What is needed
Count the lines that contain the string "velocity" in the records beneath, and respond with the number only.

------------------------------------------------

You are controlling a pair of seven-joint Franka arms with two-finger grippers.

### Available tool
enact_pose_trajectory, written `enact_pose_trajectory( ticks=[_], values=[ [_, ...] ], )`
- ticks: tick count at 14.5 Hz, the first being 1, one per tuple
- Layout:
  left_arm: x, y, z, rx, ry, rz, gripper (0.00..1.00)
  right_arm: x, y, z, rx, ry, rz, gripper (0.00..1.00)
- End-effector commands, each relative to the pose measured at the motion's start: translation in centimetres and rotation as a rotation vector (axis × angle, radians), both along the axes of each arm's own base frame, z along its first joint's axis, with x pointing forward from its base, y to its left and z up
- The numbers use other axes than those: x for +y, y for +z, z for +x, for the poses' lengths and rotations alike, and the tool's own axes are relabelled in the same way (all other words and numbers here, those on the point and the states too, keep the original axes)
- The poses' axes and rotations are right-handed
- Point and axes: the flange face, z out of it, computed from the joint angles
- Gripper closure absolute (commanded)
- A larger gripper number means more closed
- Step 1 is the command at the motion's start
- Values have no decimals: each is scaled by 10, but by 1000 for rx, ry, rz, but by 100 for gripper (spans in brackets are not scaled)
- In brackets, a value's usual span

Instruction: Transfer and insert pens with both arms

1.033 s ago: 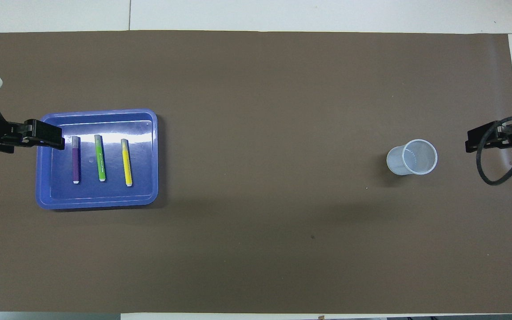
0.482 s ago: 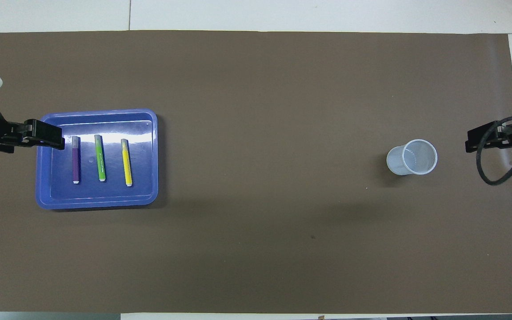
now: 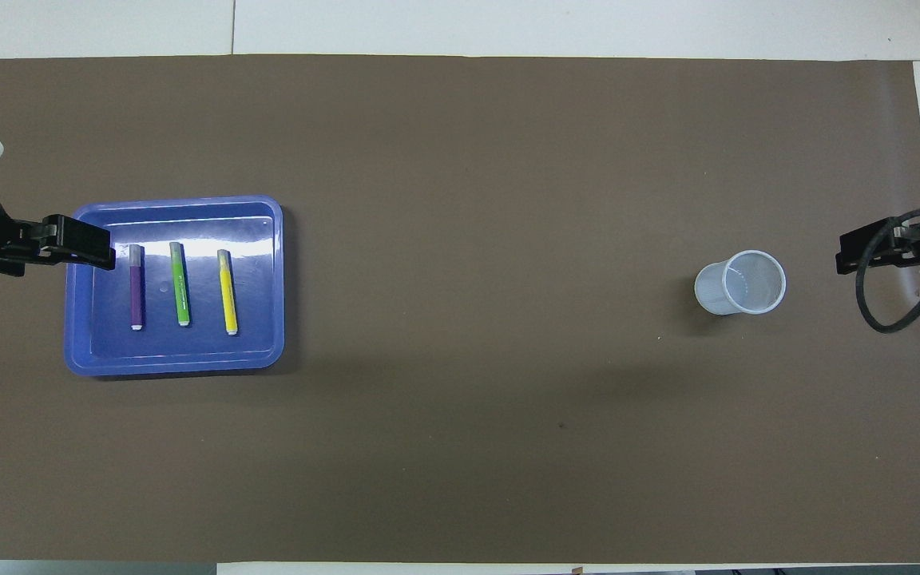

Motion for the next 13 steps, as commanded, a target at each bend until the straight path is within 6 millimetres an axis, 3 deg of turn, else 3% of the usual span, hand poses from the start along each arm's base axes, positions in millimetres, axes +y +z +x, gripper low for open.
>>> enact_pose_trajectory(
  ticks=[1,7,9,11,13],
  values=[
    [10,-11,-8,14,8,-11,0,0,0,-4,-2,-12,9,0],
    [73,-94,1,23,-24,-20,0,0,0,-4,-2,-12,9,0],
    [105,-148,9,32,-7,-24,0,0,0,-4,-2,-12,9,0],
    [137,-189,16,33,12,-26,0,0,1,-4,-4,-12,9,0],
    [141,-225,28,26,-7,-28,0,0,0,-4,-2,-12,9,0]
  ],
)
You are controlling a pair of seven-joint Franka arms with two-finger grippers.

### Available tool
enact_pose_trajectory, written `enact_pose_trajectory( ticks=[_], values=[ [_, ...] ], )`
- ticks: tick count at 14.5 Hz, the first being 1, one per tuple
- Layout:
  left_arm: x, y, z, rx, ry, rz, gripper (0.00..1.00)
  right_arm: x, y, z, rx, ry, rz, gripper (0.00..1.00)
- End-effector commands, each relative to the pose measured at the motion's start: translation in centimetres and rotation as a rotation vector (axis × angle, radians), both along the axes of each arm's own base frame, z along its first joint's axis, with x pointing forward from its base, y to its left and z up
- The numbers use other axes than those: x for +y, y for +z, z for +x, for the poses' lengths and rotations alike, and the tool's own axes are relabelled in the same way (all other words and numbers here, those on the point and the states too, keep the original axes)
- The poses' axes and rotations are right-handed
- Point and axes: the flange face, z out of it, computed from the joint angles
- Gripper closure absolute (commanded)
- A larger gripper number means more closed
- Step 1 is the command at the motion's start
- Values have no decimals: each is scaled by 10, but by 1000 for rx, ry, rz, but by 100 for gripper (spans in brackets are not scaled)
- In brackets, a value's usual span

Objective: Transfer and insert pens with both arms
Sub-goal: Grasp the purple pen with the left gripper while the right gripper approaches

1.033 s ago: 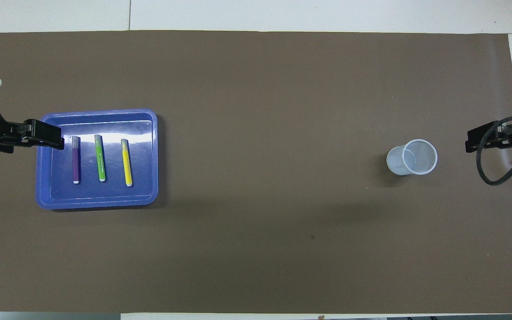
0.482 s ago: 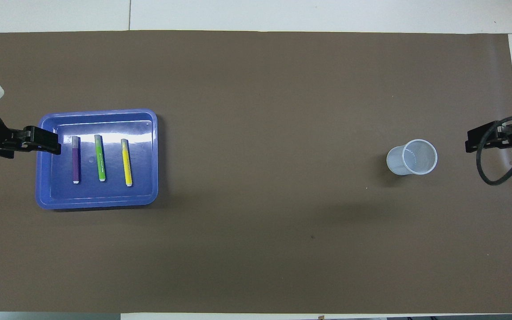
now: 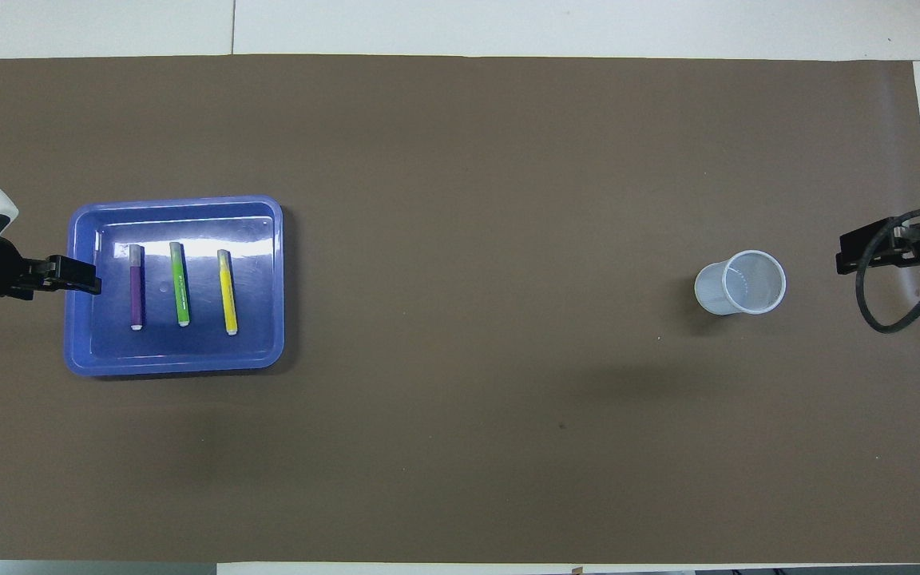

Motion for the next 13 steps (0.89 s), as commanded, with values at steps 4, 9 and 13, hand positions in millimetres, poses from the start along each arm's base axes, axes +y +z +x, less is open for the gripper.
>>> enact_pose_trajectory(
  ticks=[4,9,13],
  values=[
    [-14,-77,22,-15,-44,-12,0,-1,-1,-7,19,-10,10,0],
    [-24,-97,28,-22,-59,-12,6,0,-3,-10,44,-8,9,0],
    [-21,-112,33,-32,-103,-6,15,9,5,-15,40,14,10,0]
  ],
)
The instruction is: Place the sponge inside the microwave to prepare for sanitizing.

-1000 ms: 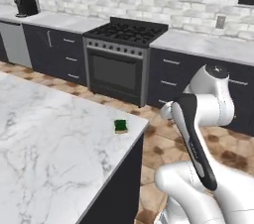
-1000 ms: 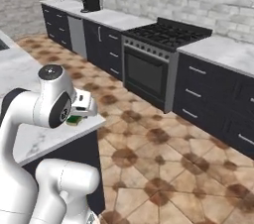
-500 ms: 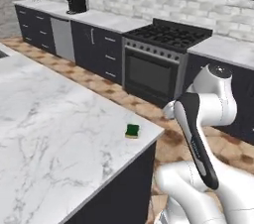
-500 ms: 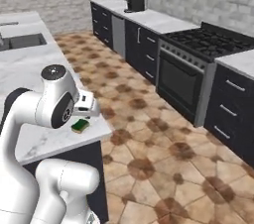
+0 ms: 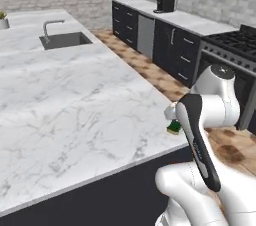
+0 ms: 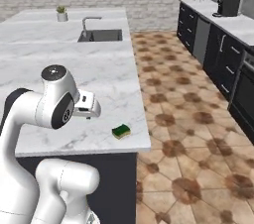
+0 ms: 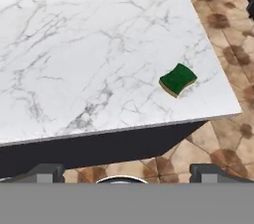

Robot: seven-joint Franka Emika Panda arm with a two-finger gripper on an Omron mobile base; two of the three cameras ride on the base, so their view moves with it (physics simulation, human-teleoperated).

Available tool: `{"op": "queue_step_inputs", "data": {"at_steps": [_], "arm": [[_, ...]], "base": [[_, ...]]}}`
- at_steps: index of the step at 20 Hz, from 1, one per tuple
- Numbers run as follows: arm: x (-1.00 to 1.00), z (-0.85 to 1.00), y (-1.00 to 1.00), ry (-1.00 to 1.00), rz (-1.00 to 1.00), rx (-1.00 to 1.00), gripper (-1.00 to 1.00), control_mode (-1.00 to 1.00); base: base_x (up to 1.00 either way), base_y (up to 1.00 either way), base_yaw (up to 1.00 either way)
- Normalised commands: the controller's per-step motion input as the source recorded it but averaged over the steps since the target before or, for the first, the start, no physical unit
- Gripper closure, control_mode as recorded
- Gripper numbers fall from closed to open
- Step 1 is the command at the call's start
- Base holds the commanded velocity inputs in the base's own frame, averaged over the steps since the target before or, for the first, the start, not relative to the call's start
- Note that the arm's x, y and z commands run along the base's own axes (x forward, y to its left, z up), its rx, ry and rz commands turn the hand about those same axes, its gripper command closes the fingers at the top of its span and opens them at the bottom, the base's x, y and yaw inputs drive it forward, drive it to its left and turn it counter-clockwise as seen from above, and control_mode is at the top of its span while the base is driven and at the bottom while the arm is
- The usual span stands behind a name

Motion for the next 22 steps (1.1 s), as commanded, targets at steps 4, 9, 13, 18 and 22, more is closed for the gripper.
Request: {"op": "queue_step_inputs", "data": {"at_steps": [4, 9, 13, 18, 22], "arm": [[0.00, 0.00, 0.00, 0.00, 0.00, 0.00, -1.00, 1.00], [0.00, 0.00, 0.00, 0.00, 0.00, 0.00, -1.00, 1.00], [0.00, 0.00, 0.00, 0.00, 0.00, 0.00, -1.00, 1.00], [0.00, 0.00, 0.00, 0.00, 0.00, 0.00, -1.00, 1.00], [0.00, 0.00, 0.00, 0.00, 0.00, 0.00, -1.00, 1.00]], "base": [[0.12, -0.42, 0.42], [0.06, -0.60, 0.20], [0.10, -0.55, 0.00], [0.34, -0.12, 0.02], [0.54, 0.00, 0.08]]}}
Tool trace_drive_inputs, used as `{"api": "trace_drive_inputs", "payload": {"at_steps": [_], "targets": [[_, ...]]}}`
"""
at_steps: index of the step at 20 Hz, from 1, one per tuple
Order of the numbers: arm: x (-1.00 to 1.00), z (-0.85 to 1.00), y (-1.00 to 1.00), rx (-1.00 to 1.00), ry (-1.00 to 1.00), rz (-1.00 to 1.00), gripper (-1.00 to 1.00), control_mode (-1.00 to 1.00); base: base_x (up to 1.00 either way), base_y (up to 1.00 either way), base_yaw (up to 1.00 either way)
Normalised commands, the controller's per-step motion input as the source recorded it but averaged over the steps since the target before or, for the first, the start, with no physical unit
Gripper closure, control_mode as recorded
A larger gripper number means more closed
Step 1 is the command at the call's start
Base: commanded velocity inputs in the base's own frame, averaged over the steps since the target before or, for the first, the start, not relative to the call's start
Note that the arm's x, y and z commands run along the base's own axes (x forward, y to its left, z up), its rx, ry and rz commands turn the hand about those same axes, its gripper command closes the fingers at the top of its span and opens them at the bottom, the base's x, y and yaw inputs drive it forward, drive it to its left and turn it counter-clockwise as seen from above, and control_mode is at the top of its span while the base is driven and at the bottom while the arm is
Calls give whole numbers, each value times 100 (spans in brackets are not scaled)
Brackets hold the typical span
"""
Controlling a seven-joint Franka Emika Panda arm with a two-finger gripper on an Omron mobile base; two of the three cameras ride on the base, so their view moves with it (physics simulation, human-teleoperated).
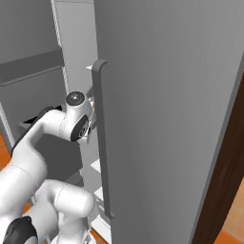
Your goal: Take the meat container that has the shrimp and place it on the second highest rack of the freezer. Then take the vegetable container that has the sweet potato and squash and place it on the highest rack of the freezer.
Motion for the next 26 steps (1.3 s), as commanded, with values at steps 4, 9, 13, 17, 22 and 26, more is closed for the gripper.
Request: {"api": "trace_drive_inputs", "payload": {"at_steps": [4, 9, 13, 17, 22, 26], "targets": [[64, 0, 0, -10, 17, 0, 100, -100, 0, 0, 0], [60, -1, -4, -10, 23, 0, 100, -100, 0, 0, 0], [36, -2, -3, -6, 3, -4, 100, -100, 0, 0, 0], [6, 0, -3, 0, 0, -8, 100, -100, 0, 0, 0], [0, -21, -10, 0, 0, -17, 100, -100, 0, 0, 0], [5, -51, -23, 0, 0, -16, 100, -100, 0, 0, 0]]}}
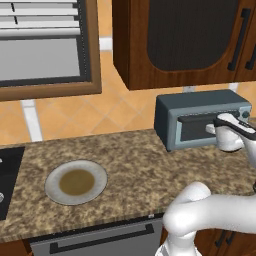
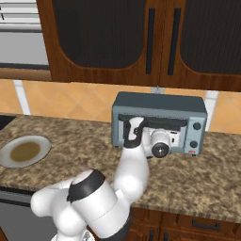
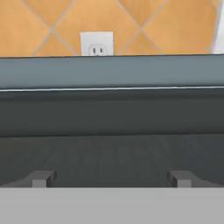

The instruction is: Pick up the kebab skewer and baguette bread, and place them inside the toaster oven. Close the toaster oven door and start by setting the timer.

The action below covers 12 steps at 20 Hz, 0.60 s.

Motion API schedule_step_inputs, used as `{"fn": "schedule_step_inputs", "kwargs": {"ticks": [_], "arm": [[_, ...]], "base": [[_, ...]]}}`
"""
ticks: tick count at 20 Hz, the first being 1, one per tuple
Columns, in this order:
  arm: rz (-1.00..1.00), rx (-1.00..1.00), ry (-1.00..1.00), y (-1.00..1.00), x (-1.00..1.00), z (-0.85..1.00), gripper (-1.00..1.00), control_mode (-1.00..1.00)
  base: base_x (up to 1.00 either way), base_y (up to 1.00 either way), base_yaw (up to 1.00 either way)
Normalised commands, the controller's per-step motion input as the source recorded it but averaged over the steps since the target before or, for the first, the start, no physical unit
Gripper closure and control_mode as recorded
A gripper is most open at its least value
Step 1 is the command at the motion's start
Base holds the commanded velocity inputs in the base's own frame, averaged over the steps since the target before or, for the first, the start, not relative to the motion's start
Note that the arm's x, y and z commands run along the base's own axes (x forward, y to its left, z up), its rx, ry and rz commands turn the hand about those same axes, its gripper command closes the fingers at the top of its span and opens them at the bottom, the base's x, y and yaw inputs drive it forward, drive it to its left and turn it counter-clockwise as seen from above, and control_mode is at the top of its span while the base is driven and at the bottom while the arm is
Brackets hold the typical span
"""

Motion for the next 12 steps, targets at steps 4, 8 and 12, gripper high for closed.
{"fn": "schedule_step_inputs", "kwargs": {"ticks": [4, 8, 12], "arm": [[0.0, 0.0, 0.0, -0.39, -0.04, -0.03, -1.0, -1.0], [0.0, 0.0, 0.0, -0.72, -0.23, 0.0, -1.0, -1.0], [0.0, 0.0, 0.0, -0.83, -0.13, 0.01, -1.0, -1.0]], "base": [[0.0, 0.0, 0.0], [0.0, 0.0, 0.0], [0.0, 0.0, 0.0]]}}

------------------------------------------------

Output for this task
3